The goal of this work is to develop a set of tools to visualize the information extracted by computer vision systems so that it is easier for researchers, and users, to understand their behavior. With the success of new computational architectures for visual processing, such as deep neural networks with many processing layers (e.g., convolutional neural networks) and access to large databases with millions of annotated images (e.g., ImageNet, Places), the state of the art in computer vision is advancing rapidly, and becoming integrated into many commercial products. But these advances come with the price that systems are becoming more complex, and it becomes harder for researchers and users to diagnose and understand the representations built by these systems. The goal of this work is to develop new techniques for visualizing what the algorithms are doing in order to elucidate their behavior.
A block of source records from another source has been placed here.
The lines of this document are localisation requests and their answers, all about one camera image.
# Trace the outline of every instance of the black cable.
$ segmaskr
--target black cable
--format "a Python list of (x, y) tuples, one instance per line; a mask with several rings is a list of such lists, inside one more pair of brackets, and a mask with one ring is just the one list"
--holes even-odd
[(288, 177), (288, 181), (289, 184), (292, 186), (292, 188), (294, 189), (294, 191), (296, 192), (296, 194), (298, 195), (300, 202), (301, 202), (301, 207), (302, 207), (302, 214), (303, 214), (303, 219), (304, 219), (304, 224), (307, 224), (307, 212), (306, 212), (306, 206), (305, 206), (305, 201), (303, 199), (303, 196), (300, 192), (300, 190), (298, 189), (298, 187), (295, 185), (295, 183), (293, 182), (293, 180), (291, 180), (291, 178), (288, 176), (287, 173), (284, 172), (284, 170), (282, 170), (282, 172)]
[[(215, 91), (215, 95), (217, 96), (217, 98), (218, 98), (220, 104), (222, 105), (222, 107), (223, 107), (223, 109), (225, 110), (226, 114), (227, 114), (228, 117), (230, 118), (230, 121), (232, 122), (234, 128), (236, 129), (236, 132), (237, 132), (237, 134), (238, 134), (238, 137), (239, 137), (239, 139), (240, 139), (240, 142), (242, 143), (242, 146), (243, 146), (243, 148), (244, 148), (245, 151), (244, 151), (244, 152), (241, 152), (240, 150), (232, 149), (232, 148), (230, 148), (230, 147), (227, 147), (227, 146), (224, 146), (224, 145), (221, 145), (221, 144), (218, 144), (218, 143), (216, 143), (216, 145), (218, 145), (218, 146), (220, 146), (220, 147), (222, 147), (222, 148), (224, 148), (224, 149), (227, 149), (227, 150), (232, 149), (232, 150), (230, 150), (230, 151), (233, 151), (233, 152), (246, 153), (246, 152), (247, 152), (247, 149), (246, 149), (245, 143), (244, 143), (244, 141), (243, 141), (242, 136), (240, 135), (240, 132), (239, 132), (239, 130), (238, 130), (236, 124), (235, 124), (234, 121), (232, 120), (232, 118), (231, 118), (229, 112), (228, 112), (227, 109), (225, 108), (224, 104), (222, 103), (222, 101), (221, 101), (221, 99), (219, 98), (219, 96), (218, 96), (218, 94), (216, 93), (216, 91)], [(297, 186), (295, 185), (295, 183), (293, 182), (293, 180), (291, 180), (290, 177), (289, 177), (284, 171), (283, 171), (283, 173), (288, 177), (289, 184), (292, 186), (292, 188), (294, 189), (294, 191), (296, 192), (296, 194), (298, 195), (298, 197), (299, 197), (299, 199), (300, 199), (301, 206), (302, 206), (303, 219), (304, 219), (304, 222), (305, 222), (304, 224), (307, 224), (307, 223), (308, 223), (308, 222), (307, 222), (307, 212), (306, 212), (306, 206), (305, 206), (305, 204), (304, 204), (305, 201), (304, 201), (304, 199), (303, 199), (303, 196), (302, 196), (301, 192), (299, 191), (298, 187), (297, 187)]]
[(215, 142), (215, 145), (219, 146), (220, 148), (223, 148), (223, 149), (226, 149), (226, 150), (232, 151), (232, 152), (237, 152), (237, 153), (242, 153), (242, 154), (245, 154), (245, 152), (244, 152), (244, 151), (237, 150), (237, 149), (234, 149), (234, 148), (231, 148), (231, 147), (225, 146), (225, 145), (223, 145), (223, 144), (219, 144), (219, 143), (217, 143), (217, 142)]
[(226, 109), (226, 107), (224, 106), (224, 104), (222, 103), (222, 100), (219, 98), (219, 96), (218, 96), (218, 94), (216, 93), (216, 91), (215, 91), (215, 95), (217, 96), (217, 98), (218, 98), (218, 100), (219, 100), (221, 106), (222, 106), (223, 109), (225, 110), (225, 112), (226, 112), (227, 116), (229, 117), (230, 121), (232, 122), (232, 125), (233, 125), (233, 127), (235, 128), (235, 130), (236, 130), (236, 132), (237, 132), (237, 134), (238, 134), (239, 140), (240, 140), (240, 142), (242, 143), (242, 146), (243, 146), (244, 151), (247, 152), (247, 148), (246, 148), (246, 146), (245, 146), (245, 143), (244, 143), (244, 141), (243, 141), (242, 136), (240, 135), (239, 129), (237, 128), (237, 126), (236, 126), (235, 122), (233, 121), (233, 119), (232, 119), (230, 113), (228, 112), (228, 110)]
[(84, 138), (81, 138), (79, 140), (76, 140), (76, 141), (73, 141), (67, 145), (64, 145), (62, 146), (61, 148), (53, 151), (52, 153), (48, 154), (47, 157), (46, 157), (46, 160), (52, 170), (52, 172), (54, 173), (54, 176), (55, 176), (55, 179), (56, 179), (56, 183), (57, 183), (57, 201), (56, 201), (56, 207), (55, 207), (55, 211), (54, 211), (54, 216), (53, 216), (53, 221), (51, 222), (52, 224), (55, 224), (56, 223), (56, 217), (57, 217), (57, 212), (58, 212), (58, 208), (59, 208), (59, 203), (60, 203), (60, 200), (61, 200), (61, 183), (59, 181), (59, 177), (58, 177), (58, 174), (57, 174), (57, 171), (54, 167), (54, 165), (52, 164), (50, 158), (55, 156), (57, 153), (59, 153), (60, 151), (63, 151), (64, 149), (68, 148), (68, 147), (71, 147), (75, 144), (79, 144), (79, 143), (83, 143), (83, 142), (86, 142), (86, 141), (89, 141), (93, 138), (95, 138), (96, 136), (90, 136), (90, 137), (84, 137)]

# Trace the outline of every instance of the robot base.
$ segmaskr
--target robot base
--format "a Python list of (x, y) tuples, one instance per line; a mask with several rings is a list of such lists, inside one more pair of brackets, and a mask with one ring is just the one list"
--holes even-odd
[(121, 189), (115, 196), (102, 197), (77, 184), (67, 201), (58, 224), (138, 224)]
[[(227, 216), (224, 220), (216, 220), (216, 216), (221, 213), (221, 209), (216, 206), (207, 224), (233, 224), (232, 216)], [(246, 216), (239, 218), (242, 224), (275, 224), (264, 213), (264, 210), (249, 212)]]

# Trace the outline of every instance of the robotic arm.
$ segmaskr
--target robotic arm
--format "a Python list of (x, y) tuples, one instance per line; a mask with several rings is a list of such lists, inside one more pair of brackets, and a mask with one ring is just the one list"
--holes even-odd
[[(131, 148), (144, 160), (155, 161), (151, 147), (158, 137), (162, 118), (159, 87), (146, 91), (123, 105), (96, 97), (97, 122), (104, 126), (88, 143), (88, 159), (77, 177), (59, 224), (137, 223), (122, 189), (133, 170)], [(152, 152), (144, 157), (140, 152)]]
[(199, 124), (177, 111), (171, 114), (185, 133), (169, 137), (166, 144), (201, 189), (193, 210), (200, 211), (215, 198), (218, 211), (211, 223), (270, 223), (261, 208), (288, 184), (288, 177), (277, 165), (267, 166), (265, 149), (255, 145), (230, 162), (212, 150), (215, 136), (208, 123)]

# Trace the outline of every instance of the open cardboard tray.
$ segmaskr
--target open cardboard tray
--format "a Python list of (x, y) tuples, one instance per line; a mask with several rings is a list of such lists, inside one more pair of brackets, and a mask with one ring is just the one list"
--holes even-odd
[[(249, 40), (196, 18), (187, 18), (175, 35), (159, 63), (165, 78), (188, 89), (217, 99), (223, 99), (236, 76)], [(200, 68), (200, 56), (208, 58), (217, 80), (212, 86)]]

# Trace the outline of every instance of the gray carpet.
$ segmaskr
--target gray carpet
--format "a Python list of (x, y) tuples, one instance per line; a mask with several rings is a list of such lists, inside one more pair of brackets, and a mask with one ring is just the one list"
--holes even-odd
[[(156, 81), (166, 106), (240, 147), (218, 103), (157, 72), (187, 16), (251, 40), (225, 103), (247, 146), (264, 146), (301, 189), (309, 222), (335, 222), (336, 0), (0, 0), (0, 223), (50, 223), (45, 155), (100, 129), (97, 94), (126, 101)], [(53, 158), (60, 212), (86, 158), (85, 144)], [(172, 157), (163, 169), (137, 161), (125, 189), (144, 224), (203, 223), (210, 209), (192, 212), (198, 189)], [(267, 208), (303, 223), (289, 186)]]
The work will focus on developing algorithms for generic feature inversion. Most features perform complex non-linear operations over the image and it is not always possible to obtain analytic expressions to invert those computations. The goal of the proposal is to introduce new techniques that will allow inverting descriptors without constraining the descriptors. The second challenge will consists in understanding the inversion properties in order to allow comparison among different descriptions. If the inversion contains approximations, comparisons among descriptors might not be possible. Therefore it will be important to understand the convergence properties of the inversion algorithms. Another issue arises from the compressive nature of most descriptors. In general, some part of the input image information will be lost when encoded by an image descriptor. Therefore, the inversion will have to be a one-to-many function. Understanding the space of equivalent images under a particular descriptor will provide insights about what will be the likely errors made by a recognition system using them. This proposal will perform a variety of experiments with the feature visualizations, such as examining invariances in both engineered features and learned features from deep learning, visualizing learned models and decision boundaries, and diagnosing false alarms and missed detections.